Hay quienes alegan que debemos acallar la razón y apelar a lo instintivo.
Eso está bien cuando hablamos de un individuo evolucionado, ciertamente una minoría. Y si eres un poeta, un artista, en el momento del trance creador, como dice Wallace Stevens, cuando oficias como sacerdote de lo invisible.
Pero a nivel colectivo, en las redes sociales, en el ágora, las pasiones son el mechero que prende y mueve a las masas. Eso lo han sabido siempre príncipes, reyes, dictadores, ministros, presidentes y políticos.
Una vez se suelta al monstruo, ya sea que lo haga Joseph Goebbels o Malcolm X, la masa deviene pasional, irracional, surge una reacción en cadena, una avalancha, el efecto dominó. Así funcionan los linchamientos, las orgías, las revoluciones.

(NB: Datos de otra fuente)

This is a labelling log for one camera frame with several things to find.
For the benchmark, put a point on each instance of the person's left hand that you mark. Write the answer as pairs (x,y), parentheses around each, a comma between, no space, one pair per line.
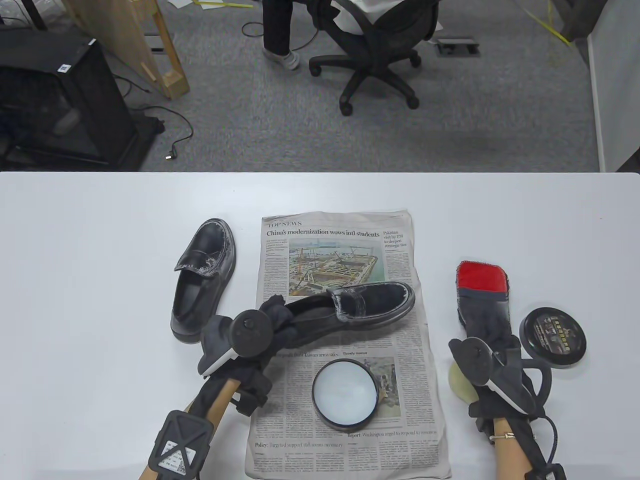
(280,315)

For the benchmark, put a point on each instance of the person's right hand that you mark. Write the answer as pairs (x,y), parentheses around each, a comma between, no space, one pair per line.
(510,370)

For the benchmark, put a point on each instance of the black cream jar lid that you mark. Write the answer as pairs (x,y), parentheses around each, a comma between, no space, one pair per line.
(552,337)

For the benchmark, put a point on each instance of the light wooden frame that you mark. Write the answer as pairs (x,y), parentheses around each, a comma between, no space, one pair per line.
(125,30)

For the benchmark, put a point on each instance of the white partition panel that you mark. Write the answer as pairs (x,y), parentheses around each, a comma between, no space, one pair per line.
(615,75)

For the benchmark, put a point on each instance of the black left wrist camera module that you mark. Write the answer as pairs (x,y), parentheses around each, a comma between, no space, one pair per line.
(182,445)

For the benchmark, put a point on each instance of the red and grey polishing mitt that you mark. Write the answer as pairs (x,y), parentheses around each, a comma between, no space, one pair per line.
(482,300)

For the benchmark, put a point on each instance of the grey floor outlet box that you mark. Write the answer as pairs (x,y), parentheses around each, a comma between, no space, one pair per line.
(457,46)

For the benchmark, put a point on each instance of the printed newspaper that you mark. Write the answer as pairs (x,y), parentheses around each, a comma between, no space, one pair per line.
(325,250)

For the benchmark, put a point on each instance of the round yellow polishing sponge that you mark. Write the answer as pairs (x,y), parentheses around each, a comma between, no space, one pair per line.
(460,385)

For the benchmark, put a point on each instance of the black mesh cabinet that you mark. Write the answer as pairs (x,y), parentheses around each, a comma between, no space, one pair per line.
(60,100)

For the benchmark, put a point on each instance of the black swivel office chair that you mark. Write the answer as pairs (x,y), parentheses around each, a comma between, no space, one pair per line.
(375,55)

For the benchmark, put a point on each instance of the black leather loafer shoe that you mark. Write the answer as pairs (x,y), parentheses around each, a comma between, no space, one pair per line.
(200,295)
(370,305)

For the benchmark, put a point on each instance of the yellow floor tape strip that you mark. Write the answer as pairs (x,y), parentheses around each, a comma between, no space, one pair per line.
(547,25)

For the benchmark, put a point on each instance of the black white hand controller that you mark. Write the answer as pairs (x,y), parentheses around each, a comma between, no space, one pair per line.
(252,332)
(472,360)

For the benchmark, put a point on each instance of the black white left hand controller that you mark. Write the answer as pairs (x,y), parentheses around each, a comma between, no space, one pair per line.
(252,332)

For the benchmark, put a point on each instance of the black white right hand controller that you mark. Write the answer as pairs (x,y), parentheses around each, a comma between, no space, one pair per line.
(472,360)

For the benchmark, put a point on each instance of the black right wrist camera module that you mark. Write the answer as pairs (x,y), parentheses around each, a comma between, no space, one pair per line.
(547,472)

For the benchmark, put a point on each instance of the round leather care cream jar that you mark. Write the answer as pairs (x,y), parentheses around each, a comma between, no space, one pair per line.
(345,392)

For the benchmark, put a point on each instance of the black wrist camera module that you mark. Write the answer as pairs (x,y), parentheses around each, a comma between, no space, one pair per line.
(182,445)
(547,472)

Mucha gente pensante, una vez pasada la vorágine, no sabe explicar sus actos, es una ebriedad colectiva, un trance, pero no creador: es un trance destructor. Y las manos que mecen la cuna se benefician de quienes actúan como una horda de zombis: sus peones.
De forma tal que toda la razón que utilicemos será mero paleativo para la sinrazón colectiva – y nunca será suficiente -.
Piénsalo dos veces antes de sucumbir a la vorágine viral.